Dr. J. Peter Meekison is University Professor Emeritus of Political Science of the University of Alberta having retired from the university in June 1996. From July 1974, for ten years, he served with Alberta Federal and Intergovernmental Affairs, seven and a half of those years as Deputy Minister. During the 1978-81 constitutional negotiations, Dr. Meekison developed and prepared the formula, tabled by Alberta, which ultimately became the amending formula in the Constitution Act, 1982. As constitutional adviser to the Alberta government, he was actively involved in the Meech Lake Accord discussions and the discussions leading to the 1992 Charlottetown Accord.
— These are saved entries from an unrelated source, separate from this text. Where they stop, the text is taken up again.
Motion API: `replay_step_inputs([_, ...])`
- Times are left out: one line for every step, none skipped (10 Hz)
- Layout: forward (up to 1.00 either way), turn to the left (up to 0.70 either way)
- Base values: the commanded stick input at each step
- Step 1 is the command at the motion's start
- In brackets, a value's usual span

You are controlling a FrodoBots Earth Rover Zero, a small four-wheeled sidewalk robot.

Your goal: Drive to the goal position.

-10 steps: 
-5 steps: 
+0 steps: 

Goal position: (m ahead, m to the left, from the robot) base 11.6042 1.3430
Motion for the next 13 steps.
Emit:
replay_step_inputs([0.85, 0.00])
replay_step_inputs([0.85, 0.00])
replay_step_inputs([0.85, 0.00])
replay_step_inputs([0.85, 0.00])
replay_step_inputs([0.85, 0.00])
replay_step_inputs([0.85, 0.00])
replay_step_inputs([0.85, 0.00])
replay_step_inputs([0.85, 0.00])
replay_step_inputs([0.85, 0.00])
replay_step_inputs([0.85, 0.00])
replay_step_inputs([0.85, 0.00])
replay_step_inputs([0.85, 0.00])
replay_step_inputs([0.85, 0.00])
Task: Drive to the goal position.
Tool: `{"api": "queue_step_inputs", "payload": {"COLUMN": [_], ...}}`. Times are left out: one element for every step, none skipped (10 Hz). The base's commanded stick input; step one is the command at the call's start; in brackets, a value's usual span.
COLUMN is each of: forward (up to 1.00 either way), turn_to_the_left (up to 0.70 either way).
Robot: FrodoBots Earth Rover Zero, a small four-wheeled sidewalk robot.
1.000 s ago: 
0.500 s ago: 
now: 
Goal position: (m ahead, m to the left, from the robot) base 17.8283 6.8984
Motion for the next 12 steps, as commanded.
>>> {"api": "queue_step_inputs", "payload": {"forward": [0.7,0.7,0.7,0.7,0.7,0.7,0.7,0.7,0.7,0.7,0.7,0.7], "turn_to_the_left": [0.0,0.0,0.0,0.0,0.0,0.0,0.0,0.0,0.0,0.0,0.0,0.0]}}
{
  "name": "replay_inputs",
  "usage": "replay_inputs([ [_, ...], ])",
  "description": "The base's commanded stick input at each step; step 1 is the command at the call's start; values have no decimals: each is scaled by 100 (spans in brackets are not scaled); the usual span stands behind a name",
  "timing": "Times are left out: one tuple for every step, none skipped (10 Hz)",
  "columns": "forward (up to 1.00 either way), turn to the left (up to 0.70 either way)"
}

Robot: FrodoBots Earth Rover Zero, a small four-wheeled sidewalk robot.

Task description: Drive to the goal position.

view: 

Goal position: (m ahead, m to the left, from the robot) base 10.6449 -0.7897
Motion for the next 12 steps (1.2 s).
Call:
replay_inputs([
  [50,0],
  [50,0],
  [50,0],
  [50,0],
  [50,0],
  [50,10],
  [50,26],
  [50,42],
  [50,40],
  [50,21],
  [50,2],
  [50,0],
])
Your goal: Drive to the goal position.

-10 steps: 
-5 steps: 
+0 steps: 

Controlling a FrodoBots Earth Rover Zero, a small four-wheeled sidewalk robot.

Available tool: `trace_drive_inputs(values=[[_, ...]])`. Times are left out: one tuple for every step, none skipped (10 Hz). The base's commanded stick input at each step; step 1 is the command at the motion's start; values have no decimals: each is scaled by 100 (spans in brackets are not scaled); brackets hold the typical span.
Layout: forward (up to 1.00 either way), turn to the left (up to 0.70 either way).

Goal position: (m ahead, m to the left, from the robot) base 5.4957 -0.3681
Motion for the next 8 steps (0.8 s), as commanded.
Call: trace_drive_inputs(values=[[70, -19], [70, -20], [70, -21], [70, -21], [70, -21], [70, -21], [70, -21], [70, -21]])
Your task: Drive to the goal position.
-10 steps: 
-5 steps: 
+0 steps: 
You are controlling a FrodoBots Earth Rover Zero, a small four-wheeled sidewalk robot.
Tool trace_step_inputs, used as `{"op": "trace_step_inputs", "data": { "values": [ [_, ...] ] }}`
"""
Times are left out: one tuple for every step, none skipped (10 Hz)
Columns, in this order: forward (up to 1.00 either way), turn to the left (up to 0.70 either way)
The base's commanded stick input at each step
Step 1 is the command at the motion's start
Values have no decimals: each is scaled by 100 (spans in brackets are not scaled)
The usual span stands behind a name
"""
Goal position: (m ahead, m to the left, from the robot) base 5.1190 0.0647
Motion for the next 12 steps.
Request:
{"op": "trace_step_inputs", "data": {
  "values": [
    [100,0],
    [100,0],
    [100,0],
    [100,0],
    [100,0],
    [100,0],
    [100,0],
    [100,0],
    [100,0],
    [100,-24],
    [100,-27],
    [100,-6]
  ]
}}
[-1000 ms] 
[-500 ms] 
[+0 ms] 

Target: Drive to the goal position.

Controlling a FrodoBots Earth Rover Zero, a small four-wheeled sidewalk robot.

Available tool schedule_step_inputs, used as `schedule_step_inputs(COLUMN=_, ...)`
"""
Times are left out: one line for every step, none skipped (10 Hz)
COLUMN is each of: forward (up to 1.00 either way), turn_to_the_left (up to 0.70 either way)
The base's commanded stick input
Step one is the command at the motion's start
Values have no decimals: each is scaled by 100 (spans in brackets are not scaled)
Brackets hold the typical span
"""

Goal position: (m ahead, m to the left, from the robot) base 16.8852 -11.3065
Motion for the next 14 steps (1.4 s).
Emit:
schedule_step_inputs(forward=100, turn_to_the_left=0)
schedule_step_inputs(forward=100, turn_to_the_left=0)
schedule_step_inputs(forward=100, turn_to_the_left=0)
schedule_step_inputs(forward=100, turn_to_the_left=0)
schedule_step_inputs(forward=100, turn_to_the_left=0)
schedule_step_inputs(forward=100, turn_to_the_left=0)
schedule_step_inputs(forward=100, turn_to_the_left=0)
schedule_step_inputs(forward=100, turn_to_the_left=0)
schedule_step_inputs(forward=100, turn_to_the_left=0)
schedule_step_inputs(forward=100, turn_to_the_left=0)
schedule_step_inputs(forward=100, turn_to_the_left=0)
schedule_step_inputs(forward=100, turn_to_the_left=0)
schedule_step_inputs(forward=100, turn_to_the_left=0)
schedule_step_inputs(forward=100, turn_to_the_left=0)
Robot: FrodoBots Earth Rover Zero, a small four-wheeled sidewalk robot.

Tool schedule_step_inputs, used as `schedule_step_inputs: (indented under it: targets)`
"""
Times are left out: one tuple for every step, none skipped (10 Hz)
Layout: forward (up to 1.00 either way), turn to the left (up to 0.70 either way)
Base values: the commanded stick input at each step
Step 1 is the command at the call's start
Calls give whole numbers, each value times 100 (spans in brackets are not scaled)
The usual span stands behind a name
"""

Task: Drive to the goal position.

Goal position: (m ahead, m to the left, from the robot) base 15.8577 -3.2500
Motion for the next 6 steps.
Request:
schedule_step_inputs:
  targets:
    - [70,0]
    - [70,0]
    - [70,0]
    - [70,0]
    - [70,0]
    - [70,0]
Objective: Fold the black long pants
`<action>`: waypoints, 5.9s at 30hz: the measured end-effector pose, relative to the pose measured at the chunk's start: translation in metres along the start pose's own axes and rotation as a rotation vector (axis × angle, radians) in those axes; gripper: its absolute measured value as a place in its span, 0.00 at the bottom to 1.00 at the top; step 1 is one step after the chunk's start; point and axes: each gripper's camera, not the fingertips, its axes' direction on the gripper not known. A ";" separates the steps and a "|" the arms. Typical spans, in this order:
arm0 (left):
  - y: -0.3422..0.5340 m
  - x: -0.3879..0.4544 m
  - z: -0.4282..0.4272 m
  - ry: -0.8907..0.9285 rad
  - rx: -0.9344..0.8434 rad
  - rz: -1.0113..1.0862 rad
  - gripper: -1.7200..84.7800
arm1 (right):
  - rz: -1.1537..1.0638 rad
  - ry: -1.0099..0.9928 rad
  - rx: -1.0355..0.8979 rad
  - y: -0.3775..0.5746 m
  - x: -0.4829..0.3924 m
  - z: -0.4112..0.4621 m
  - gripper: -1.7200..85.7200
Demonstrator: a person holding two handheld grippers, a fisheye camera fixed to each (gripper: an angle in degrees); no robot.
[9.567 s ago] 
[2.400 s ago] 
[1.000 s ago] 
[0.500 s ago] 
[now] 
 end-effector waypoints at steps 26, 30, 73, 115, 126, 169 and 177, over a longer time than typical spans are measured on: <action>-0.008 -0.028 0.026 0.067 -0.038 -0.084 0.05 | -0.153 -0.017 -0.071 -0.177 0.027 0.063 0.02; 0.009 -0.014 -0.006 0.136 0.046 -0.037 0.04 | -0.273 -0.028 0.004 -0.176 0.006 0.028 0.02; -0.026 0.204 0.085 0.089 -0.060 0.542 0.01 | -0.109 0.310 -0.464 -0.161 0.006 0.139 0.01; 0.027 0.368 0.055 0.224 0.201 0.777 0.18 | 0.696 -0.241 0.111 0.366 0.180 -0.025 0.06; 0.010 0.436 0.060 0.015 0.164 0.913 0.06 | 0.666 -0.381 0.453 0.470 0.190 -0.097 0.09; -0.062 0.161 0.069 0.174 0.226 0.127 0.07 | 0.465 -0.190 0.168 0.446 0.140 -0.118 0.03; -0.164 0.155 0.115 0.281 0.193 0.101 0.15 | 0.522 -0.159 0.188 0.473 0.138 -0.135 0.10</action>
Currently, Dr. Meekison serves on the boards of Canadian Policy Research Network Inc. and the Advisory Council of the Institute of Intergovernmental Relations at Queen’s University. He is an Officer of the Order of Canada and a recipient of the 125th Anniversary of Canada Medal and the Lieutenant Governor’s Medal for Excellence in Public Administration for the Province of Alberta. Dr. Meekison received his undergraduate education at the University of British Columbia and his graduate education at the University of Western Ontario and Duke University.